The key assumption that must hold for this approach to work is that the relationship between drug concentration (PK) and its effect on biomarker levels translates between species, or that there is a known factor by which this relationship translates. One can then use simulations to assess the impact of the projected human PK on biomarker levels and to identify baseline IgG (or other biomarker) levels that can serve to identify exclusion criteria aimed at preventing excessive IgG reduction. Notably, since the key to this analysis is the relationship between PK and biomarker reduction, any PK model that appropriately describes the pharmacokinetics of the drug can be used. Since the underlying indirect response model is correlative and nonmechanistic, it can be applied to a variety of biomarkers and indications. The projections should of course be refined as clinical PK data become available to improve the utility of the output.

The proposed approach could also be adopted for other compounds that can reduce IgG levels and therefore mimic primary antibody deficiencies. For instance, the administration of rituximab, an anti-CD20 B-cell-depleting monoclonal antibody used for lymphoma and rheumatoid arthritis, has resulted in clinically significant hypogammaglobulinemia; according to a meta-analysis conducted by Roberts et al. [40], out of 288 patients who received rituximab, 56% had IgG hypogammaglobulinemia during follow-up, with IgG levels falling below 5 g/L in 22% and below 3 g/L in 4% of patients and IgM ≤ 0.3 g/L observed in 58% of patients. Furthermore, IgG concentrations prior to and at the time of treatment correlated with the IgG nadir post rituximab, which predictably confirms the need to refine patient inclusion criteria before the trials begin so that patient safety is improved with regards to excessive immunoglobulin depletion during the trials. Notably, the results also apply to pediatric populations [41], where applying a similar approach to similar drugs might improve safety profiles as those drugs move into the clinical setting.

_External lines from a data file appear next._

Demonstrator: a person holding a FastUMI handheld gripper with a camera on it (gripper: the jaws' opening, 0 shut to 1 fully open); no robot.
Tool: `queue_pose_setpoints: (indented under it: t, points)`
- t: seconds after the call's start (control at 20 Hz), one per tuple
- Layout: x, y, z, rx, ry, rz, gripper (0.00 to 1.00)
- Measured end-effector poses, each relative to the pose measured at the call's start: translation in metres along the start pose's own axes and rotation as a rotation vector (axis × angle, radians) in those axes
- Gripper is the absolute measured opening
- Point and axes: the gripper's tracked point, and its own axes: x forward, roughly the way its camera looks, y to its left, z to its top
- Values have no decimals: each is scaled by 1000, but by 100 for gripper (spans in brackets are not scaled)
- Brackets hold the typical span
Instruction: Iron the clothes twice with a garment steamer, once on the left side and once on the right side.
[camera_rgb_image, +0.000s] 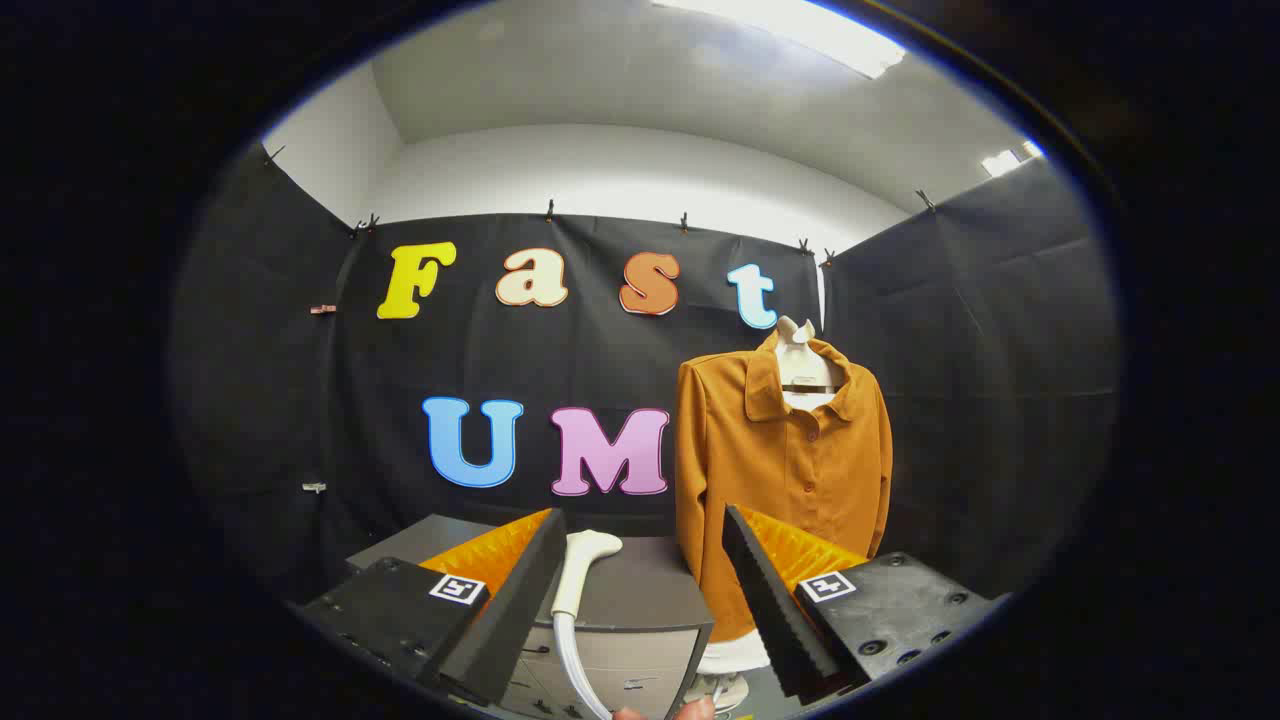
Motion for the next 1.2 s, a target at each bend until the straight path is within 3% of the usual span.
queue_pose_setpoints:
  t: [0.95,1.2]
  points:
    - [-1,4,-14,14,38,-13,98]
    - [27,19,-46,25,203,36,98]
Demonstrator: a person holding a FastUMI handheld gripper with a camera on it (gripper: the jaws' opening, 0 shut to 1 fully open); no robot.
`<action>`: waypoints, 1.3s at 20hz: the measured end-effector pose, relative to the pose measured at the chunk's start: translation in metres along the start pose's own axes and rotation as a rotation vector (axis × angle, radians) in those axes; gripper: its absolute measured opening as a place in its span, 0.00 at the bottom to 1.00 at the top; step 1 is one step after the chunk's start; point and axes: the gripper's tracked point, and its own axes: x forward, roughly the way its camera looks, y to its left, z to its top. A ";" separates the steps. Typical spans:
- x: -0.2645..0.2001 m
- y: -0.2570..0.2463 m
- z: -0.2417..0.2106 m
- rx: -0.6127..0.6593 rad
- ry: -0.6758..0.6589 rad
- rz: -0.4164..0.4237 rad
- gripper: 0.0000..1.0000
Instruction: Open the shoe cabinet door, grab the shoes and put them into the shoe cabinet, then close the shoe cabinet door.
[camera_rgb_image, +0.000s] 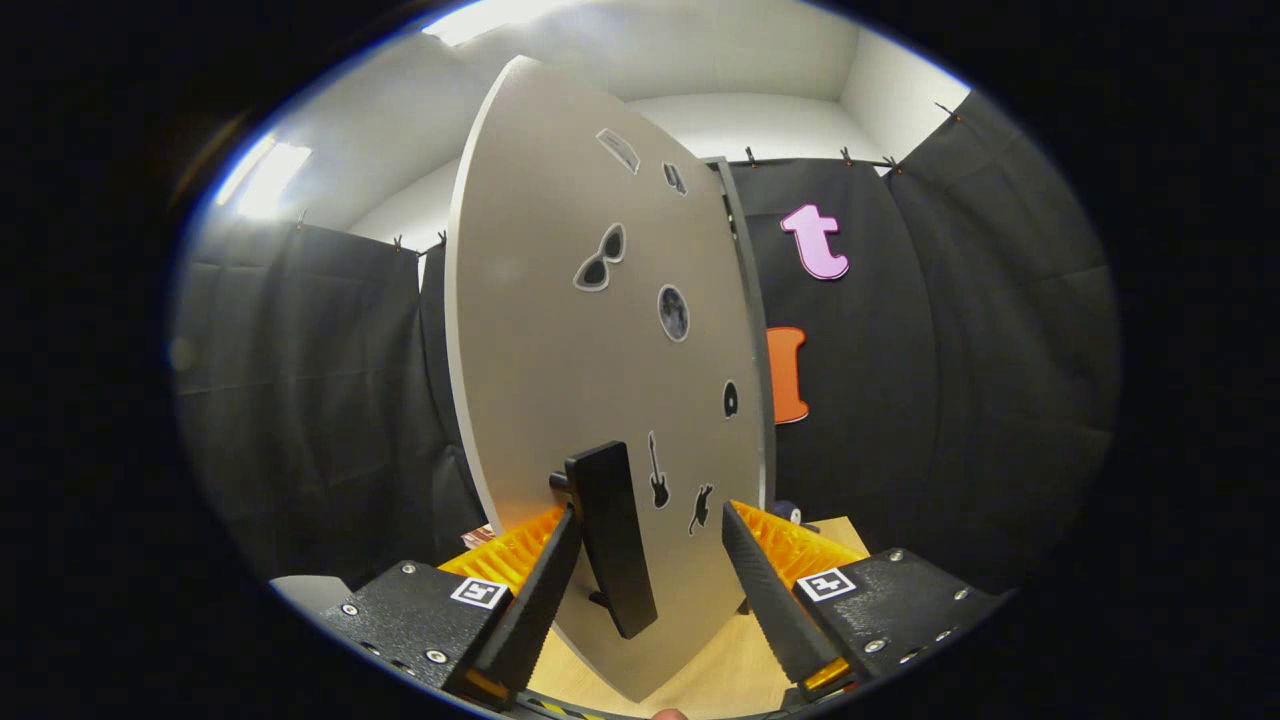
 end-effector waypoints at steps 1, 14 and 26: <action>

Another example of a drug that has resulted in significant immunoglobulin reductions is tabalumab, a B-cell activating factor (BAFF) inhibitor. Administration of this drug led to a twofold drop in IgG levels from baseline in end-stage renal disease patients [42]; if the approach proposed in the present work had been implemented for tabalumab, the safety of this treatment may have been improved. Yet another example is blisibimod, a selective BAFF inhibitor [43] that induced a relatively modest IgG reduction (10%) and thus would not necessitate patient selection criteria refinement based on baseline IgG levels. While the application of the proposed methodology to these particular drugs is no longer necessary given that they are at advanced stages of development, they do highlight the relevance of this approach to compounds beyond atacicept that can significantly affect immunoglobulin levels.

7 Conclusions

We have described a complementary tool that can help leverage preclinical data for a drug to maximally improve patient safety using a totality of evidence approach before the drug enters clinics. The proposed guidelines are preliminary, and a more rigorous understanding of SAD-related infections is needed. Notably, drug-induced immune suppression is of course not solely dependent on concentrations of various immunoglobulins or any individual subsets of immune cells. Patients with SADs often have complex underlying diseases and conditions, in contrast to PAD patients, so focusing solely on these biomarkers would be insufficient to avoid all the potential issues that come with the administration of immunosuppressive drugs. Nevertheless, the aforementioned application of early-stage PKPD modeling can be helpful in the quantitative analysis of immunosuppressive drugs, which has the potential to increase patient safety.